How to complete this task
Please filter the listing below and copy out the lines that hold "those".
-------- Given material
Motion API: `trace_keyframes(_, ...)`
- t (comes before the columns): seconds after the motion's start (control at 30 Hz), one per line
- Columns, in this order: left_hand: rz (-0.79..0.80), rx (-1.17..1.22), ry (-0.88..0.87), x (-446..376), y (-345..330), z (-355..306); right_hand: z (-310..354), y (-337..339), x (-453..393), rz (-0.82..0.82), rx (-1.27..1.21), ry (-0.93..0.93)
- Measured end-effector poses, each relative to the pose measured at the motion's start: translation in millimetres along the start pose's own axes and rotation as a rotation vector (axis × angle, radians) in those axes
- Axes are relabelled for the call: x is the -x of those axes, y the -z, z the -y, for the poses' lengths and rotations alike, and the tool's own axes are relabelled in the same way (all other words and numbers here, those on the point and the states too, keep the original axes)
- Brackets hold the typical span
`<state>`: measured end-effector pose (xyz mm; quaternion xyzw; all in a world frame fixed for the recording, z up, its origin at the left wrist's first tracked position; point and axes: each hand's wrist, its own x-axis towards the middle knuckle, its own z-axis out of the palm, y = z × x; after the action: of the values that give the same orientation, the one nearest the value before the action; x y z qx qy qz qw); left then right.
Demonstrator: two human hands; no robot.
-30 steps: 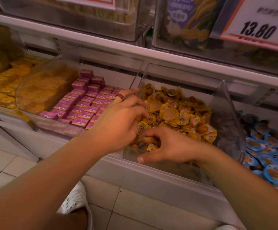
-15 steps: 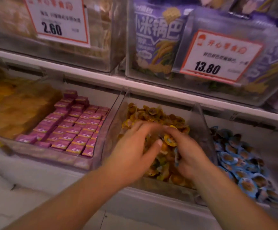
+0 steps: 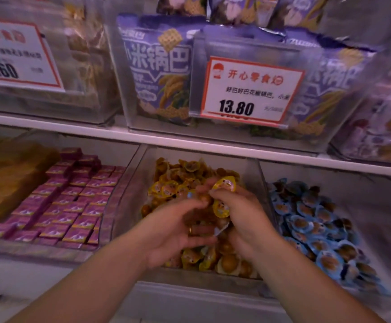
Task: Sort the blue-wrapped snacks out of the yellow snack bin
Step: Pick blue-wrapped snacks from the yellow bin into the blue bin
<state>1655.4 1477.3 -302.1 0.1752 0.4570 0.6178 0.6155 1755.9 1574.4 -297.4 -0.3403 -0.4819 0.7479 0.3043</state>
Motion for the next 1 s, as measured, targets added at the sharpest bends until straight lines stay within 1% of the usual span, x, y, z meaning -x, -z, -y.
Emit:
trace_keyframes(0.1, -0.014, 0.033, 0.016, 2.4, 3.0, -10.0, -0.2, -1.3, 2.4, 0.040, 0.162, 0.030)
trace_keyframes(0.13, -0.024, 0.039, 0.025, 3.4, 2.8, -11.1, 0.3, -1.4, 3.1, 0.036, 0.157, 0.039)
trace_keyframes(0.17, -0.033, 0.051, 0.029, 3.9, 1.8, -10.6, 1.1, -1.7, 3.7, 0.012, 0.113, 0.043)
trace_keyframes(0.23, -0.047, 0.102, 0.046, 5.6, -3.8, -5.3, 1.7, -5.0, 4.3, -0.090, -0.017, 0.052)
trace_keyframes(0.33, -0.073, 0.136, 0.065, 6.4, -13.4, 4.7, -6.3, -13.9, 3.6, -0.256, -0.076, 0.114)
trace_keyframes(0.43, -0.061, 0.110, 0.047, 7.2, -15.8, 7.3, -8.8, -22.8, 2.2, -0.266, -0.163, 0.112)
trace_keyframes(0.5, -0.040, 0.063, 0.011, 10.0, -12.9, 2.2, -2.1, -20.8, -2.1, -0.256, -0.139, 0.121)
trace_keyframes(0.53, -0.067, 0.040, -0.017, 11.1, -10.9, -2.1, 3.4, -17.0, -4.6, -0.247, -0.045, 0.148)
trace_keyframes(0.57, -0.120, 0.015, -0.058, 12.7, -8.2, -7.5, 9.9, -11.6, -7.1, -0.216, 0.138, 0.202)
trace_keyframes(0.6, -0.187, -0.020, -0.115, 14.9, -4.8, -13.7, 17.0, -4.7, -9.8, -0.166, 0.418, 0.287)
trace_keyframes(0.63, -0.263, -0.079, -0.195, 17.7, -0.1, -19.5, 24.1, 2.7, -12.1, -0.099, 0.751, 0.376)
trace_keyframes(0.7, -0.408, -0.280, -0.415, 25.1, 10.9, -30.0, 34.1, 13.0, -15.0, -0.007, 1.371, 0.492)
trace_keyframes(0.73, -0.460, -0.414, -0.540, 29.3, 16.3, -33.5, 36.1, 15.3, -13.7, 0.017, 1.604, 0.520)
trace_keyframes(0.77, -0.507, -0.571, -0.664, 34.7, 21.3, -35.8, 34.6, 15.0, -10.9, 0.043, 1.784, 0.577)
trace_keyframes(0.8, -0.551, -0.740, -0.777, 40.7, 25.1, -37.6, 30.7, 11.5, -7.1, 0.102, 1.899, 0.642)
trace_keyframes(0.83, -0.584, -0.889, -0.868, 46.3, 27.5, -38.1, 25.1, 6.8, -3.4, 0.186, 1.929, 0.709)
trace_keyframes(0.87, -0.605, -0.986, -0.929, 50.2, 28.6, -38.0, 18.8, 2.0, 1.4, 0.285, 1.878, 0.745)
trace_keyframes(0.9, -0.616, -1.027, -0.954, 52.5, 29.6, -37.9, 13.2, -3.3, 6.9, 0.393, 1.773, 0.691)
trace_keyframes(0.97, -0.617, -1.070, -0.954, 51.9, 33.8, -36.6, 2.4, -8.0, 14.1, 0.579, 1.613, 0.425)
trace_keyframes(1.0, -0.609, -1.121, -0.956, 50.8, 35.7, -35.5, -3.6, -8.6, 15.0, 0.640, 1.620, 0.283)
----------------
Finished exercise
- Measured end-effector poses, each relative to the pose measured at the motion's start: translation in millimetres along the start pose's own axes and rotation as a rotation vector (axis × angle, radians) in those axes
- Axes are relabelled for the call: x is the -x of those axes, y the -z, z the -y, for the poses' lengths and rotations alike, and the tool's own axes are relabelled in the same way (all other words and numbers here, those on the point and the states too, keep the original axes)

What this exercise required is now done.